The burden of paying student loans hinders the new graduates to start their own businesses.
From millions of students graduating and/or have graduated this year, those who are hoping to become entrepreneurs are usually putting their plans aside because they still have to pay their student loans. The burden of paying for this said debt prevents them from immediately starting their own company.
Gallup and Purdue University 2014 Index [PDF] found that about a fourth of recent graduates are indebted by over $25,001 and that the high cost of student loans inhibit entrepreneurial plans, especially those who graduated after 1990. The same study also showed that these students also have poorer well-being.

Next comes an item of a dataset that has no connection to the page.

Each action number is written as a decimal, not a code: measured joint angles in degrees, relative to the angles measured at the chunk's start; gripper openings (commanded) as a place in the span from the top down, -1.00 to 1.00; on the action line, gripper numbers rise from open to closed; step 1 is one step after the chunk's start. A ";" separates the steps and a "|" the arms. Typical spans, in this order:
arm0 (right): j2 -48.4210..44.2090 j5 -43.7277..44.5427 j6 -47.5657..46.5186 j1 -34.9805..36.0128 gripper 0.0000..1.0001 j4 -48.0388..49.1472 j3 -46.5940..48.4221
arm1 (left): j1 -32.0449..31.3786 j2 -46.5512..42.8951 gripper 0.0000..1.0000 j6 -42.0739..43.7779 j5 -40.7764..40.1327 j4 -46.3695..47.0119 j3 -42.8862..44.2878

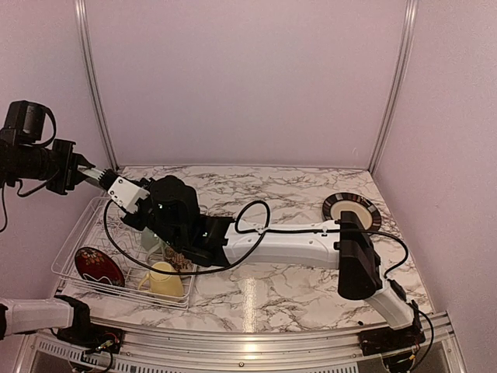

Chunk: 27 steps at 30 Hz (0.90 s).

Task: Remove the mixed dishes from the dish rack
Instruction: Pass from the left arm to the right, then place the plate with another plate.

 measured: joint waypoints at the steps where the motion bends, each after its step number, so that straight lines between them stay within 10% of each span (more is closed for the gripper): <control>1: 0.11 0.24 -0.26 -0.07 1.00 -0.26 0.48 | 0.00 -0.22 1.00 -0.09 -0.09 0.00 -0.11; 7: 2.12 2.10 -1.66 -0.04 1.00 -1.29 3.26 | 0.35 -0.24 0.94 0.15 -0.74 0.24 -0.63; 19: 0.81 7.28 0.26 -0.28 1.00 -1.38 -1.88 | 0.24 -4.07 -0.94 -0.17 1.36 9.53 -6.95; 27: -6.99 5.86 9.90 -3.56 1.00 -3.39 -9.68 | 0.24 -3.74 -0.98 6.58 -5.35 10.16 -2.27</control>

The Federal Reserve Bank of Philadelphia conducted a study [PDF] in 2015 that revealed bigger student loans significantly reduce creation of startups with one to four personnel.
A 2014 research [PDF] of The Institute for College Access & Success, an advocacy group that studies college attendance and its financing, has revealed that about 70 percent of public and private college graduates of 2014 carry a debt of $30,000 in average.
Sadly, these loans increase in parallel with rising tuition fees.
Since loans can amount to several hundreds of thousands of dollars, these individuals do not buy homes and delay starting their families as well. The government acknowledges that these student loans, now running at $1.3 trillion, are creating a dent in the economy — the reason for the formation of relief programs and debt forgiveness by the state and some schools.
About 50 percent of the private economy and almost 99 percent of businesses in the United States are small businesses. Without these small businesses, job creation is significantly hampered as well.
Arnobio Morelix, a research analyst from Kauffman Foundation, which studies the association of education and entrepreneurship, said paying thousands of dollars of student loans would take several years, and it is highly likely to cause long-term effects.
The money they have is not being used to start a company — they use it to pay off these debts, Morelix said. These debts also do not reflect well on their credit scores. An existing student loan is one reason why many are not granted business loans.
This is one of the main reasons people go to Kickstarter to help people fund their dreams. But oftentimes, those pledges go down the drain because existing loans hinders continuous cash flow to run the business.
Instead of becoming entrepreneurs, these dreamers end up taking desk jobs to get by.